HOW TO COMPLETE THIS TASK:
Return each line of the data below verbatim; pictures are to be left out.

.....

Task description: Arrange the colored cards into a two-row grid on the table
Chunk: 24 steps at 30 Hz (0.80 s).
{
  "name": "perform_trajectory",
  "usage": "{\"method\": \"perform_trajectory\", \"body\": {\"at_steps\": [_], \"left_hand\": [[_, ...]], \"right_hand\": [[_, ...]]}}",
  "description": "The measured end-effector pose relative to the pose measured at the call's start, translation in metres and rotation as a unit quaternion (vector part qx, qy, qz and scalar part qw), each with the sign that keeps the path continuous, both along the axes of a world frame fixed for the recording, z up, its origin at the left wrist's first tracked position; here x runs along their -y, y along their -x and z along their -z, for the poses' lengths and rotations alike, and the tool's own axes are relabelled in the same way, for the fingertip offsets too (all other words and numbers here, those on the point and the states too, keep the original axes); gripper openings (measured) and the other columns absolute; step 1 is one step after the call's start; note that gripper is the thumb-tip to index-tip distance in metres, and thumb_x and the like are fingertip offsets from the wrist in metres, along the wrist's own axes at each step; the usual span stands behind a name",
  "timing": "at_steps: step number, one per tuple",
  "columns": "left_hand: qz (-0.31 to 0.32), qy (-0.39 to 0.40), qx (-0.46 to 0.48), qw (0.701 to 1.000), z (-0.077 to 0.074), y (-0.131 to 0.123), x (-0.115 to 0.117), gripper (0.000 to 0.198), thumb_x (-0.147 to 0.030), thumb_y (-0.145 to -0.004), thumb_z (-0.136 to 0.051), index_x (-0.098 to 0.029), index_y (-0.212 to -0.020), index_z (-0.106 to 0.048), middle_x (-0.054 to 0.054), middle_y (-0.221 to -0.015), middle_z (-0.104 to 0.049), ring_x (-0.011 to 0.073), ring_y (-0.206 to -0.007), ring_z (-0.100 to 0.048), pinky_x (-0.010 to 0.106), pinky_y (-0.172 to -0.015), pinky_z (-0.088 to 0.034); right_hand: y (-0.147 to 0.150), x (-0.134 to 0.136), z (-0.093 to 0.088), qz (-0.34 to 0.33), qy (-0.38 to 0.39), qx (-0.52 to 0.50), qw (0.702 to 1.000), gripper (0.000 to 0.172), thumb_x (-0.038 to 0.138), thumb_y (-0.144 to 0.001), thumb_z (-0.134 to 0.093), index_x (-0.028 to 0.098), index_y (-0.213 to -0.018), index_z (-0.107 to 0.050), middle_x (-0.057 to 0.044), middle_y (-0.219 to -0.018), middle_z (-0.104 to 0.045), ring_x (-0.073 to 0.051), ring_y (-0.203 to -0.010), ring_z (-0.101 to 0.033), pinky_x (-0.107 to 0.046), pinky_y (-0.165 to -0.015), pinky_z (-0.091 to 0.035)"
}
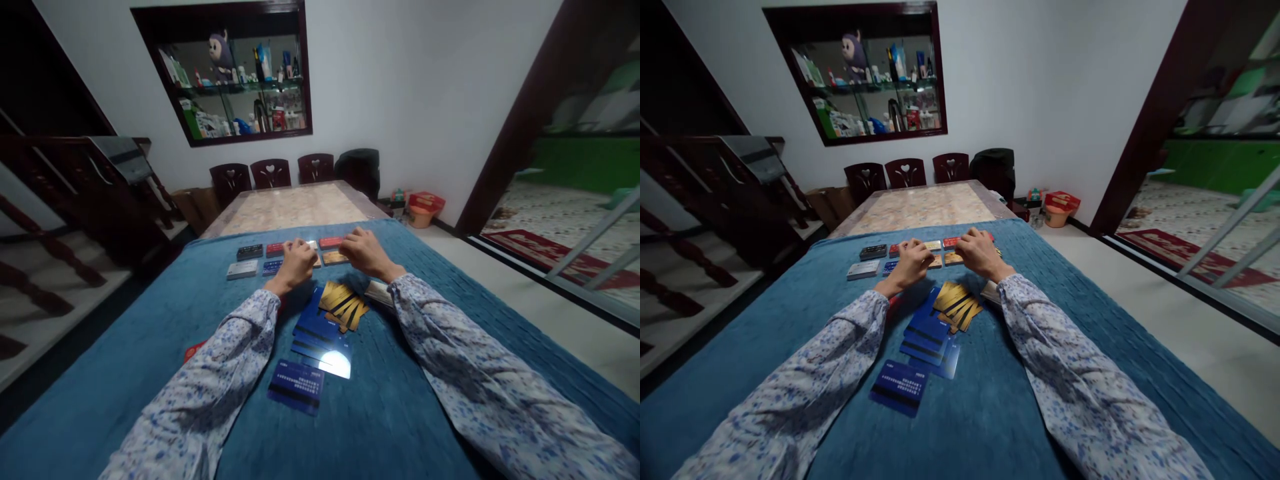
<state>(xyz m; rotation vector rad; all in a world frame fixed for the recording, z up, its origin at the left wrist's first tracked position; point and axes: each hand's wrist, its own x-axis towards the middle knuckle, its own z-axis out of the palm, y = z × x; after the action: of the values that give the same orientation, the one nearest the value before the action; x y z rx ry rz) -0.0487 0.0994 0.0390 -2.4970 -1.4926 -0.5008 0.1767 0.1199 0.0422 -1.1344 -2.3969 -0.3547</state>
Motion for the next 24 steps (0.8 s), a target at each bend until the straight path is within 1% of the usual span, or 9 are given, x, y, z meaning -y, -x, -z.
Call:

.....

COMPLETED TASK:
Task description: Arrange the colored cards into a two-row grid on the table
Chunk: 24 steps at 30 Hz (0.80 s).
{
  "name": "perform_trajectory",
  "usage": "{\"method\": \"perform_trajectory\", \"body\": {\"at_steps\": [_], \"left_hand\": [[_, ...]], \"right_hand\": [[_, ...]]}}",
  "description": "The measured end-effector pose relative to the pose measured at the call's start, translation in metres and rotation as a unit quaternion (vector part qx, qy, qz and scalar part qw), each with the sign that keeps the path continuous, both along the axes of a world frame fixed for the recording, z up, its origin at the left wrist's first tracked position; here x runs along their -y, y along their -x and z along their -z, for the poses' lengths and rotations alike, and the tool's own axes are relabelled in the same way, for the fingertip offsets too (all other words and numbers here, those on the point and the states too, keep the original axes); gripper openings (measured) and the other columns absolute; step 1 is one step after the call's start; note that gripper is the thumb-tip to index-tip distance in metres, and thumb_x and the like are fingertip offsets from the wrist in metres, along the wrist's own axes at each step; the usual span stands behind a name",
  "timing": "at_steps: step number, one per tuple",
  "columns": "left_hand: qz (-0.31 to 0.32), qy (-0.39 to 0.40), qx (-0.46 to 0.48), qw (0.701 to 1.000), z (-0.077 to 0.074), y (-0.131 to 0.123), x (-0.115 to 0.117), gripper (0.000 to 0.198), thumb_x (-0.147 to 0.030), thumb_y (-0.145 to -0.004), thumb_z (-0.136 to 0.051), index_x (-0.098 to 0.029), index_y (-0.212 to -0.020), index_z (-0.106 to 0.048), middle_x (-0.054 to 0.054), middle_y (-0.221 to -0.015), middle_z (-0.104 to 0.049), ring_x (-0.011 to 0.073), ring_y (-0.206 to -0.007), ring_z (-0.100 to 0.048), pinky_x (-0.010 to 0.106), pinky_y (-0.172 to -0.015), pinky_z (-0.088 to 0.034); right_hand: y (-0.147 to 0.150), x (-0.134 to 0.136), z (-0.093 to 0.088), qz (-0.34 to 0.33), qy (-0.38 to 0.39), qx (-0.52 to 0.50), qw (0.702 to 1.000), gripper (0.000 to 0.172), thumb_x (-0.038 to 0.138), thumb_y (-0.144 to 0.001), thumb_z (-0.134 to 0.093), index_x (-0.028 to 0.098), index_y (-0.213 to -0.018), index_z (-0.107 to 0.050), middle_x (-0.057 to 0.044), middle_y (-0.219 to -0.018), middle_z (-0.104 to 0.045), ring_x (-0.073 to 0.051), ring_y (-0.203 to -0.010), ring_z (-0.101 to 0.033), pinky_x (-0.107 to 0.046), pinky_y (-0.165 to -0.015), pinky_z (-0.091 to 0.035)"
}
<state>(xyz m; rotation vector rad; all in a world frame fixed for the recording, z up, its origin at the left wrist's first tracked position; point and axes: each hand's wrist, its own x-axis towards the middle knuckle, its own z-axis out of the palm, y = z × x; after the action: of the values that give the same orientation, the one nearest the value before the action; x y z rx ry rz) -0.0487 0.0994 0.0390 -2.4970 -1.4926 -0.5008 0.1767 0.1199 0.0422 -1.1344 -2.3969 -0.3547</state>
Motion for the next 24 steps (0.8 s), a target at each bend until the straight path is within 1% of the usual span, or 9 are given, x, y, z meaning -y, -x, -z.
Call:

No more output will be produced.